| Exercise description |
Where the data below contains pictures, omit them; output the rest word for word.

Data extract Block Start

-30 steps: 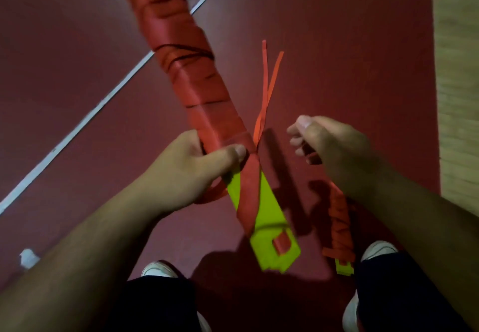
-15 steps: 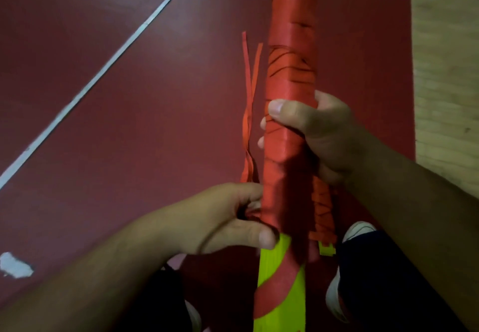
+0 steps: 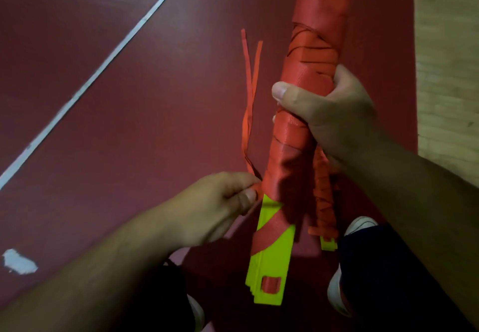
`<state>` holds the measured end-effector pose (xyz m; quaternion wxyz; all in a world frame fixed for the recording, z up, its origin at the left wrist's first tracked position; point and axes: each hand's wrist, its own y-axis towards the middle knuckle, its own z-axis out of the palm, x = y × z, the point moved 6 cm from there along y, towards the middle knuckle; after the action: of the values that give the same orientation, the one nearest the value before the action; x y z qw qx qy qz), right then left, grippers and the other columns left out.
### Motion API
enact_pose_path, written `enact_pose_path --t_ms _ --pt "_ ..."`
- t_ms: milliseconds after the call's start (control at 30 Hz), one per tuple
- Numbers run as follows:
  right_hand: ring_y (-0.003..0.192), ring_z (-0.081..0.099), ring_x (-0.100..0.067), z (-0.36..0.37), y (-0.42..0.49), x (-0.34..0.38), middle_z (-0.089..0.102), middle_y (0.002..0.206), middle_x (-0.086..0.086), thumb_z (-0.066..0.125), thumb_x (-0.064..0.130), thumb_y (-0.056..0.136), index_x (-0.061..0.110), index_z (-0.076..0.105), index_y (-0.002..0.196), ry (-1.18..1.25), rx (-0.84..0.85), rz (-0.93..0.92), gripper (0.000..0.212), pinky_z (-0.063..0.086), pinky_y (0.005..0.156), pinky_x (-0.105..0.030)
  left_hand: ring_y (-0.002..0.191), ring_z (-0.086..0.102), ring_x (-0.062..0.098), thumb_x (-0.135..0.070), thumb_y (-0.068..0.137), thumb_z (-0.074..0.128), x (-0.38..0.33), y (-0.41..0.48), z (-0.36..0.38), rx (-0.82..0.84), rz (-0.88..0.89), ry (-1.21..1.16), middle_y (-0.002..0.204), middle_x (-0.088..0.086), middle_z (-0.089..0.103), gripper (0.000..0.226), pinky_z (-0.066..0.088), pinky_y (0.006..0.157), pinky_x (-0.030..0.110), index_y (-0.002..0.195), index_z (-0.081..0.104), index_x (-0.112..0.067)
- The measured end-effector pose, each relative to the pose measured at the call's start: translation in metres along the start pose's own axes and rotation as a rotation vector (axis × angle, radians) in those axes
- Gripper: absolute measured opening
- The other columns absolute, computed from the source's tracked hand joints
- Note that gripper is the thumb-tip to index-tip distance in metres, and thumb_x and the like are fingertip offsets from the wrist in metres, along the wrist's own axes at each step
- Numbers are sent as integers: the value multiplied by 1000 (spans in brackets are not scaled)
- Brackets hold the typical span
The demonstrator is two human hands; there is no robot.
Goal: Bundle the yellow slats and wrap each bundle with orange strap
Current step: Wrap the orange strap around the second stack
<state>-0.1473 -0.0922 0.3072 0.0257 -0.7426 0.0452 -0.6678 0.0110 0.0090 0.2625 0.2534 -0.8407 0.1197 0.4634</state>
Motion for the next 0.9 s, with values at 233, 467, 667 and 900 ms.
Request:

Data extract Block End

| Exercise response |
-30 steps: 
-15 steps: 
+0 steps: 
`<state>` holds the measured end-effector pose (xyz m; quaternion wxyz; all in a world frame fixed for the recording, z up, its origin at the left wrist's first tracked position; point and axes: each hand's wrist, its own y-axis towards the middle knuckle, its own z-axis out of the palm, x = y × z, the point moved 6 cm from there along y, towards the middle knuckle; after the action: of the values that give the same orientation, the one nearest the value before the action; x y z qw qx qy qz), right then left, grippers and the other columns left out.
### Motion API
enact_pose_path, written `enact_pose_path --t_ms _ --pt "_ ..."`
- t_ms: milliseconds after the call's start (control at 30 Hz), one per tuple
- Numbers run as follows:
  right_hand: ring_y (-0.003..0.192), ring_z (-0.081..0.099), ring_x (-0.100..0.067), z (-0.36..0.37), y (-0.42..0.49), x (-0.34..0.38), middle_z (-0.089..0.102), middle_y (0.002..0.206), middle_x (-0.086..0.086), thumb_z (-0.066..0.125), thumb_x (-0.064..0.130), thumb_y (-0.056..0.136), index_x (-0.061..0.110), index_z (-0.076..0.105), index_y (-0.002..0.196), ry (-1.18..1.25), rx (-0.84..0.85), rz (-0.93..0.92), gripper (0.000..0.212), pinky_z (-0.063..0.086), pinky_y (0.005..0.156), pinky_x (-0.105..0.030)
  left_hand: ring_y (-0.002..0.191), ring_z (-0.086..0.102), ring_x (-0.062..0.098), thumb_x (-0.135..0.070), thumb_y (-0.068..0.137), thumb_z (-0.074..0.128), x (-0.38..0.33), y (-0.41..0.48), z (-0.36..0.38), rx (-0.82..0.84), rz (-0.88..0.89), ry (-1.21..1.16), middle_y (-0.002..0.204), middle_x (-0.088..0.086), middle_z (-0.089..0.103), gripper (0.000..0.226), pinky_z (-0.066..0.088), pinky_y (0.006..0.157), pinky_x (-0.030..0.110), index_y (-0.002..0.195), index_z (-0.081..0.104), index_x (-0.112..0.067)
- The measured end-effector pose, each relative to the pose measured at the call's start: translation in metres along the start pose's own axes and rotation as a rotation vector (axis × angle, radians) in those axes
- Gripper: absolute measured opening
- The other columns absolute, computed from the source's tracked hand joints
- Note that gripper is the thumb-tip to index-tip distance in metres, and thumb_x and the like are fingertip offsets from the wrist in metres, along the wrist's own axes at each step
- Numbers are sent as integers: the value multiplied by 1000 (spans in brackets are not scaled)
- Brackets hold the typical span
The demonstrator is two human hands; there is no robot.
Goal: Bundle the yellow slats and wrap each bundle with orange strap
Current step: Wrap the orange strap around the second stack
<state>-0.1473 -0.0922 0.3072 0.0257 -0.7426 0.0452 -0.6678 0.0110 0.0090 0.2625 0.2534 -0.8407 0.1197 0.4634</state>
Motion for the next 0.9 s, with values at 233, 467, 667 and 900 ms.
Request:

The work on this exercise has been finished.